We have previously shown that BAG3, a member of the BAG family of heat-shock proteins co-chaperons, is overexpressed in numerous cancers and promotes tumor cell survival[4, 5] by preventing HSP-70-dependent IKKγ degradation, thus sustaining NF-κB activity.[6] We and others have shown that BAG3 is expressed in CaPs;[7, 8] we therefore investigated the possibility that BAG3 has a role also in CR-CaP growth. To this end we examined if BAG3 deletion was able to delay the emergence of CR-CaP, using the myc-CaP allograft model previously described.[3] BAG3 short hairpin RNA (shRNA) was cloned into pLSLPw, and lentivirus stocks prepared as previously described.[9] myc-CaP cells were transduced with the virus and selected in puromycin. FVB male mice were SC injected with myc-CaP cells, previously infected with lentiviruses expressing control (Scrambled) or BAG3-specific siRNAs. When tumors reached 900 mm3, mice were castrated and tumor size measured every 2–3 days. As shown in Figure 1a, downregulation of BAG3 significantly delays the emergence of CR-CaP tumors following androgen ablation. The delay in tumor growth observed in BAG3-silenced tumors resembles the delay observed when IKKα is deleted, suggesting that BAG3 modulation was affecting IKKα levels or localization. Interestingly, tumor staining for IKKα shows that reduction of BAG3 results in a strong inhibition of IKKα nuclear translocation (Figure 1b). We therefore investigated whether BAG3 was required for IKKα nuclear translocation in response to inflammatory cytokines. To this purpose, myc-CaP cells were infected with lentivirus carrying a BAG3-specific shRNA or a scrambled control sequence and treated for 1 h with LT-α, or TGF-β or RANKL. As shown in Figure 1c, treatment with any of this cytokines results in IKKα nuclear translocation that is strongly reduced in cells transduced with BAG3 shRNA. These results demonstrate that BAG3 is required for IKKα nuclear translocation in response to inflammatory cytokines.

Figure 1

(a) myc-CaP cells derived from the FVB background were provided by C Sawyers (University of California, Los Angeles and Memorial Sloan Kettering Cancer Center).[3] Virus-containing supernatants were added to the cells for 2 days with polybrene, and transduced cells were selected in 5 μg/ml puromycin (Invitrogen, Carlsbad, CA, USA).

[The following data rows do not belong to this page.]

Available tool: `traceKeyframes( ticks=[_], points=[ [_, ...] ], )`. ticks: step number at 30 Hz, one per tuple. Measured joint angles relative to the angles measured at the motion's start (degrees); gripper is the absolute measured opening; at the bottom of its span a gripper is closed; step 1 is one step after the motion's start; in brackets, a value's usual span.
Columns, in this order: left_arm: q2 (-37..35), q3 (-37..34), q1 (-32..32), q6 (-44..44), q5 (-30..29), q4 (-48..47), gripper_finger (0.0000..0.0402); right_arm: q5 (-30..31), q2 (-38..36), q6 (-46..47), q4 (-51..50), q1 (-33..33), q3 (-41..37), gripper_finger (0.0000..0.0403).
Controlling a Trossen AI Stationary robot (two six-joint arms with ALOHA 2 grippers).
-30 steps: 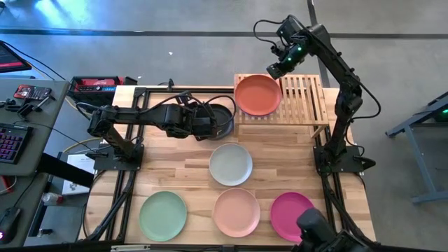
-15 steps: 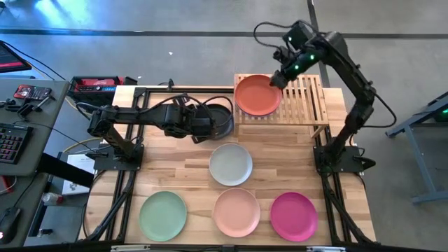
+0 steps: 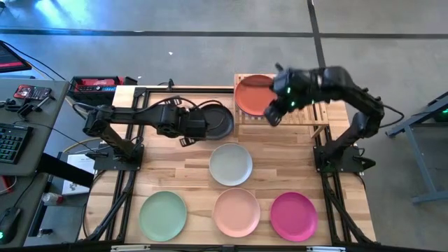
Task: Place and stack plates onto a shelf
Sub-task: Stack the pink plate on top of the orange plate on the shelf
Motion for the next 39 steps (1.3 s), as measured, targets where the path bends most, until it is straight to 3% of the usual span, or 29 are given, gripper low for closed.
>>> traceKeyframes(
  ticks=[4, 14, 25, 39],
  points=[
    [-3.08, -3.35, 0.00, 0.00, 0.28, -0.14, 0.0090, 5.08, 2.14, 10.32, 0.02, 8.61, 0.00, 0.0074],
    [-10.33, -10.75, 0.00, -0.02, 0.79, 1.69, 0.0090, 6.40, 10.73, 35.14, 0.00, 24.91, 0.00, 0.0074],
    [-13.99, -16.73, -0.03, 0.46, 10.76, 10.12, 0.0090, 1.70, 21.32, 56.11, 0.02, 35.45, 0.00, 0.0074],
    [-12.96, -16.87, -0.15, 9.13, 20.25, 21.87, 0.0090, -4.92, 32.02, 80.93, 0.02, 47.01, 0.00, 0.0074]
  ],
)
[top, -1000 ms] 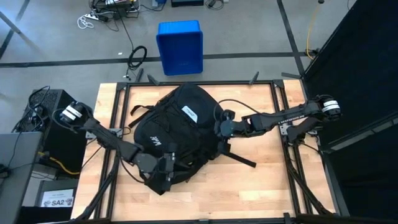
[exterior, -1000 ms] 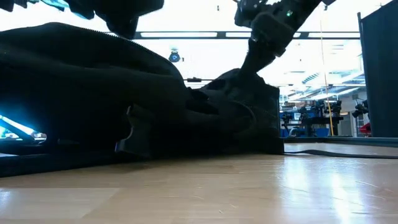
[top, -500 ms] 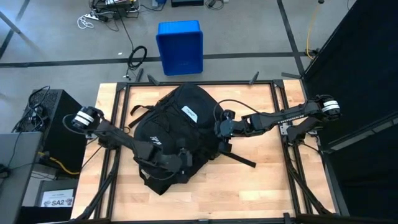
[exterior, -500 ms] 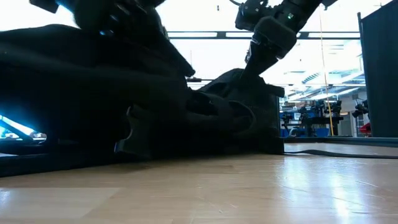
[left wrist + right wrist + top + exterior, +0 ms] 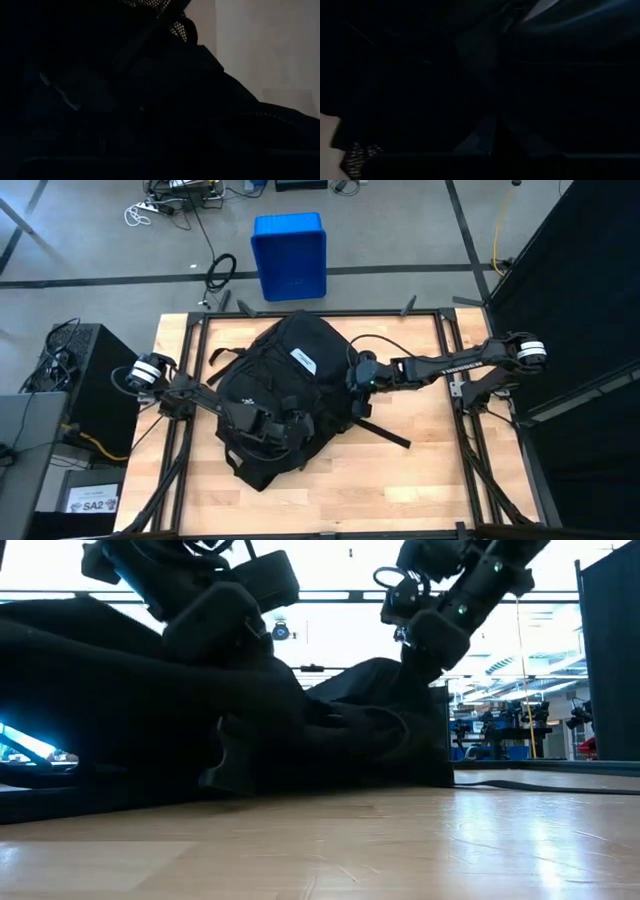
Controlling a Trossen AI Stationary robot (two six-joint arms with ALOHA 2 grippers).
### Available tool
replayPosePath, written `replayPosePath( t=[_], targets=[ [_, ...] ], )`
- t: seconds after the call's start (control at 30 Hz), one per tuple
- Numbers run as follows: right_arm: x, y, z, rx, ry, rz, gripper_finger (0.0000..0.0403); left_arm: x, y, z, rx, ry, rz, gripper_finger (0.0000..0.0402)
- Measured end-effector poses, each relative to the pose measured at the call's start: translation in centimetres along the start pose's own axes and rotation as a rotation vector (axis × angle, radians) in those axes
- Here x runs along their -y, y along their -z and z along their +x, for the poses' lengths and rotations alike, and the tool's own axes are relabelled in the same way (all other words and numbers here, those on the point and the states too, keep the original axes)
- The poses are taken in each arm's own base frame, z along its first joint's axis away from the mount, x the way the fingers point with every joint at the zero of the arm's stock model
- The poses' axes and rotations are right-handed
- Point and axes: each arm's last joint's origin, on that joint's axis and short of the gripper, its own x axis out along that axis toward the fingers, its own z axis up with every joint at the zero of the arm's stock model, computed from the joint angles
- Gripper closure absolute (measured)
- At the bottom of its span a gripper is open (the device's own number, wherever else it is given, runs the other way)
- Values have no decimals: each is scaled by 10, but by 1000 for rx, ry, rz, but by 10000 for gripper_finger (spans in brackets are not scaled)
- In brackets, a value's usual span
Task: Unpack backpack
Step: Close the black backpack
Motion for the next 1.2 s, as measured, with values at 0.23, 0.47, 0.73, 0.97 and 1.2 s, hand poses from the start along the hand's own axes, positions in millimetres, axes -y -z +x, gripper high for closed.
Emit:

Male FVB mice were injected with myc-CaP cells, previously infected with lentiviruses expressing control (Scrambled) or BAG3-specific siRNAs. When tumors reached 900 mm3, mice (n=10 per group) were castrated. Tumor size was measured every 2–3 days. Results are expressed as means±S.D. Data were analyzed by Student's t-test using GraphPad Prism statistical program (*P<0.001). (b) Paraffin sections of tumors transduced with BAG3 siRNA (right panel) or control vector (left panel) as described in a were stained using a specific antibody recognizing IKKα (Imgenex, San Diego, CA, USA) and counterstained with hematoxylin as previously described[3] (original magnification × 200). (c) myc-CaP cells were infected with a lentivirus carrying a control (Scrambled; left panel) or a BAG3-specific siRNA (right panel) then treated with LTα2β1, TGFβ or RANKL, all at 10 ng/ml (Sigma, Aldrich, St. Louis, MO, USA) for 1 h. Cells were harvested and subjected to nuclei/cytosol fractionation. Lysates were analyzed by immunoblot, using the same antibody as in b (C, cytosol; N, nucleus).

Altogether, our data demonstrate that BAG3 has an essential role in promoting the emergence of CR-CaP by modulating IKKα nuclear translocation in response to cytokines produced by infiltrating inflammatory cells, most likely B-cell-derived lymphotoxin in accordance with our previously published data.[3] These observation suggest that BAG3 is a potential marker of CaP aggressiveness and of response to androgen ablation therapy, and is also a potential target for future therapies. More work needs to be performed to clearly correlate BAG3 expression to clinical outcome as well as to clarify the molecular mechanism through which BAG3 influences IKKα nuclear translocation. We can imagine at least two scenarios, in the first one BAG3 is required to release IKKα from another binding protein that prevents its nuclear translocation, in the second one BAG3 itself would shuttle IKKα to the nucleus, in support of this second mechanism are some preliminary data from our laboratory showing BAG3 nuclear localization in some CaP cell lines.